PROBLEM STATEMENT: In the listing below, find the line with "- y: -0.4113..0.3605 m" and the line with "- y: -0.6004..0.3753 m". Repeat those two lines and all lines between them exactly.
START RECORD EXTRACTS
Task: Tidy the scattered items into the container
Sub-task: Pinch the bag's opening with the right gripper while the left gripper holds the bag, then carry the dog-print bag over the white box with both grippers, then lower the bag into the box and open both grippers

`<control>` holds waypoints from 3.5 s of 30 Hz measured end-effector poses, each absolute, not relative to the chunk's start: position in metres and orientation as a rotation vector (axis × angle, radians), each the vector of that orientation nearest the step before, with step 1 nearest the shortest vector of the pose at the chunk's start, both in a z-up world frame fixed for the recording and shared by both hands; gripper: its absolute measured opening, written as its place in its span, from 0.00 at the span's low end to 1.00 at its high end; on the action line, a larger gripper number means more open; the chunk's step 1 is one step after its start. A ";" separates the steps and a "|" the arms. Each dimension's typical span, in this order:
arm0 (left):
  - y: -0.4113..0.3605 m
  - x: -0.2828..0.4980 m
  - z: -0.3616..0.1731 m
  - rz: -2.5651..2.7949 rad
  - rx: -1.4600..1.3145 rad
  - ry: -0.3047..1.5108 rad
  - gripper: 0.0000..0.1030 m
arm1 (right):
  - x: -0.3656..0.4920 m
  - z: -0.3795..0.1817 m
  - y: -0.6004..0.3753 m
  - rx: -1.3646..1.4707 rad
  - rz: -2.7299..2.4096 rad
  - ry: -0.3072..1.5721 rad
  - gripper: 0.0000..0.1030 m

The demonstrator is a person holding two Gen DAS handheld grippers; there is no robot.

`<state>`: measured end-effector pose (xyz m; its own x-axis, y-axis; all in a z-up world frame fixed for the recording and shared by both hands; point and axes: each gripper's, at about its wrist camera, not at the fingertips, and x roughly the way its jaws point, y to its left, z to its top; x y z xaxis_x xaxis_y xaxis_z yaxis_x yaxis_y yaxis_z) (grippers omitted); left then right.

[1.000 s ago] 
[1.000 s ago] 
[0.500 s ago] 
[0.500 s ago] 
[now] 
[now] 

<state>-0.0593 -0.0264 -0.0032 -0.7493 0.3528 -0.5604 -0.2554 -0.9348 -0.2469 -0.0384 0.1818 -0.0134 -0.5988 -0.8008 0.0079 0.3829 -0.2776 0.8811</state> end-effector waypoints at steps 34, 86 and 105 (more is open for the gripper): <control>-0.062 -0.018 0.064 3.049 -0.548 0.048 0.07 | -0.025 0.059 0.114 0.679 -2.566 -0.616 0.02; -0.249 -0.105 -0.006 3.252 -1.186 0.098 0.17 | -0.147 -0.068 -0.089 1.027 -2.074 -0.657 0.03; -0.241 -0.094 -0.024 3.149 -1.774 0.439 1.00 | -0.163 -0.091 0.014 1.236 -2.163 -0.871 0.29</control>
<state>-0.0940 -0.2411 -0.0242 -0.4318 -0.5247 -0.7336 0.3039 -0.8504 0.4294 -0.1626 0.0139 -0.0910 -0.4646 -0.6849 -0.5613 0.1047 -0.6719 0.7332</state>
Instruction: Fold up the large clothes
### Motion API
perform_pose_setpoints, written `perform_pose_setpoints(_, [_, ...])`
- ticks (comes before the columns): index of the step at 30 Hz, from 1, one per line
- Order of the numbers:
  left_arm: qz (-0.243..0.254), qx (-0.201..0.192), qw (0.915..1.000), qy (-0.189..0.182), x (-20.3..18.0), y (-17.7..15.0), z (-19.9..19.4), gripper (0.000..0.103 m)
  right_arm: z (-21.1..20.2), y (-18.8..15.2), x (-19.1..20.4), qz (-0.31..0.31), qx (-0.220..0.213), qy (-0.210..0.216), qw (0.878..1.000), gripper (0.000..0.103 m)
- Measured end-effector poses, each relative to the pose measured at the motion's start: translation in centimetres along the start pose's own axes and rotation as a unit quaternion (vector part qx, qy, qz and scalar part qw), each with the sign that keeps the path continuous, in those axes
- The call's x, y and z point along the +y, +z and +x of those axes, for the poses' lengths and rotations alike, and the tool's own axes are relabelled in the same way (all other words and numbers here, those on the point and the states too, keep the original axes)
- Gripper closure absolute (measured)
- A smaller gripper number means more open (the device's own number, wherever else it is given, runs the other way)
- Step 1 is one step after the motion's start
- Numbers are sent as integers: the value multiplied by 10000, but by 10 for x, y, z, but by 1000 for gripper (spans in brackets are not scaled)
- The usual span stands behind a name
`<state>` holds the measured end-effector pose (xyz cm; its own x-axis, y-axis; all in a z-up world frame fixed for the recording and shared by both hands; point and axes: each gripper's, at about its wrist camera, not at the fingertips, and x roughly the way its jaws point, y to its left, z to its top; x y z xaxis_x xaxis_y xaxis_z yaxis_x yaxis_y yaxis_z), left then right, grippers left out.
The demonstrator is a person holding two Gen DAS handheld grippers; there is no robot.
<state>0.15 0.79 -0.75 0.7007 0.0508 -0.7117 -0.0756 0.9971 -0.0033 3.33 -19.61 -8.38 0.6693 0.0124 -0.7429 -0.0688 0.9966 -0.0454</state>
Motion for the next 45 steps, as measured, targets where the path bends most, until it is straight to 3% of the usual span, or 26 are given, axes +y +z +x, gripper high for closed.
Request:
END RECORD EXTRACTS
WRITTEN ANSWER:
  - y: -0.4113..0.3605 m
  - x: -0.2828..0.4980 m
  - z: -0.3616..0.1731 m
  - rz: -2.5651..2.7949 rad
  - rx: -1.4600..1.3145 rad
  - ry: -0.3047..1.5108 rad
  - gripper: 0.0000..0.1030 m
arm1 (right):
  - x: -0.3656..0.4920 m
  - z: -0.3795..0.1817 m
  - y: -0.6004..0.3753 m

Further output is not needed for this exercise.